We really need to kind of balance the wound. We call it wound balance. But it's really balancing the patient, balancing the wound, and then balancing the clinician and the setting. So, how do you go about doing that? So, again, the right dressing helps balance the wound. It sucks up that excessive exudate. It binds the MMPs. You can actually look at some of the dressings and you should be asking your salespeople about the biomarkers that they have extracted during their scientific evaluation of their wounds. What kind of MMPs are in there? Are they retained even though you might squish on the dressing or are they coming back out? So those are some of the things that you really should be looking at.

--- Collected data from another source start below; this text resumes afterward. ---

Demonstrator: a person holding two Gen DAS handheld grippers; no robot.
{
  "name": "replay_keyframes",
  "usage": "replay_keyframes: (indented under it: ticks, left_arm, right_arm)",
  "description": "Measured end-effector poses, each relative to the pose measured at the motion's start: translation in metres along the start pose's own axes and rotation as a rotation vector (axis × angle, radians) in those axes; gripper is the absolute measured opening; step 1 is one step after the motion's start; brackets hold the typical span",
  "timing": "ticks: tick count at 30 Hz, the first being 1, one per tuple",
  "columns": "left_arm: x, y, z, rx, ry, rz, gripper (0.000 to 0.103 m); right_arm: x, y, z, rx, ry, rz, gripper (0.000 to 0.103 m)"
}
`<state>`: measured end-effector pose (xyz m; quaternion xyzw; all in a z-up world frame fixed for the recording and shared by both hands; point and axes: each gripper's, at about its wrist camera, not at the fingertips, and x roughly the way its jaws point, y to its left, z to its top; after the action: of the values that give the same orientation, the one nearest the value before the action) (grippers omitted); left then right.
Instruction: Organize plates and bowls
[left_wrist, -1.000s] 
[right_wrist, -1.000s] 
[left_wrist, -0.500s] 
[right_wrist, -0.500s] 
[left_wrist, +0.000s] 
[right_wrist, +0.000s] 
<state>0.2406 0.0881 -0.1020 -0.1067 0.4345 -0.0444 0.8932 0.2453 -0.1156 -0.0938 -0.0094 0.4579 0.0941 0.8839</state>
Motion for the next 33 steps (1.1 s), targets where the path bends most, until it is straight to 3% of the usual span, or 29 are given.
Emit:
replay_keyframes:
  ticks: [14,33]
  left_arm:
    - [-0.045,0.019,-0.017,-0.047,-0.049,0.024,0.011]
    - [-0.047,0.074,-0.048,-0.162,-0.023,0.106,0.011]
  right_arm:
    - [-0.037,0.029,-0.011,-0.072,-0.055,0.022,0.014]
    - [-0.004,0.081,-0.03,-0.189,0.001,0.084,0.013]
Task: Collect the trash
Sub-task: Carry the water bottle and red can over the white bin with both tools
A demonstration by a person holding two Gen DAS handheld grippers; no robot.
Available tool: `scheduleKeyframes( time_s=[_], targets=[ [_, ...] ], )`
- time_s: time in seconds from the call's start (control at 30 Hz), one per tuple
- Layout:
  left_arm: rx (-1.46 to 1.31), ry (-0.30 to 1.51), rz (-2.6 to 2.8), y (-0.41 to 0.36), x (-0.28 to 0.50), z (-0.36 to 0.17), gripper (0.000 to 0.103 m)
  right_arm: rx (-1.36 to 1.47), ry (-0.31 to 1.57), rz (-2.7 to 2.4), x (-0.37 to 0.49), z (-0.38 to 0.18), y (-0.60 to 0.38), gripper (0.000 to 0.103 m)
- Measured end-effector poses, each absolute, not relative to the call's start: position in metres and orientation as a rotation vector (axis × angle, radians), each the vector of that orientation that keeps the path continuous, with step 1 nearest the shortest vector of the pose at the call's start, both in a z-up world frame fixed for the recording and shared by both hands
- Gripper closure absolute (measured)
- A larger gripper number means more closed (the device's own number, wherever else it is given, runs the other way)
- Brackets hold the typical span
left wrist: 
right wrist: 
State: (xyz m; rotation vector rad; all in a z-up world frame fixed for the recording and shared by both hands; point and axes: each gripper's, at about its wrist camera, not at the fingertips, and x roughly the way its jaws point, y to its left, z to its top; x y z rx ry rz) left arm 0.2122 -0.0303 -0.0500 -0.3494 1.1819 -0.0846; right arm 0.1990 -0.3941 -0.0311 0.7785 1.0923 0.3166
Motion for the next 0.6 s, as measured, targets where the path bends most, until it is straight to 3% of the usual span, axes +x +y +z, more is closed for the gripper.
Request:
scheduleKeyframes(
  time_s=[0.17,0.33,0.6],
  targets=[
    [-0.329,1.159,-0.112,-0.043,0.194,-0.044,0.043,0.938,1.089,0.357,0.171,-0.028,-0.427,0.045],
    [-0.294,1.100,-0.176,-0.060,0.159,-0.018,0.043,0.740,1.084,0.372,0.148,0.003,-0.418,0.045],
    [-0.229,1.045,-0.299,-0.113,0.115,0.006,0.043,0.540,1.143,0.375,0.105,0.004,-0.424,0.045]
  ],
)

The other thing is, you know, are you taking those matrix metalloproteinases and other inflammatory mediators and binding them also in that dressing? Again, you don't want them to, you know, be able to go back into that wound bed. So a lot of these, when you think about it, are under compression. And so you need to be asking data about what are the sub-bandage pressures, how does compression affect that? Because when you wrap these up, then you could put that wound out of balance if you’re, a. not addressing the underlying issue, or b. taking all the things that are bad in that wound and compressing them back into that wound bed.
So that’s important. But we also want to balance the patient. We're never going to get somebody's hemoglobin A1C from 13 down to 6 in 2 weeks, right? But we have to start moving towards optimizing the patient. And it doesn't happen overnight. They have to quit smoking. They have to manage their blood sugars. They have to walk more. They have to elevate their legs. They have to actually change behaviors. And the people around them have to change behaviors, too. Their loved ones. They may have to shop differently. They may have to make other different concessions like help the patient put on a stocking. So it's really balancing that environment.
So I know we're worried about social determinants of health, and I think they're very important, but we also have to focus and balance that patient on an individual basis. And so we have to balance patient care too. We as providers are often plugged into these 10-minute, 15-minute, 20-minute slots that we have to see the patient. We have to empower ourselves to say to our scheduler or to our employer, hey, look, this patient needs 40 minutes because I need to do X, Y, Z. So we have to balance our own way of patient care.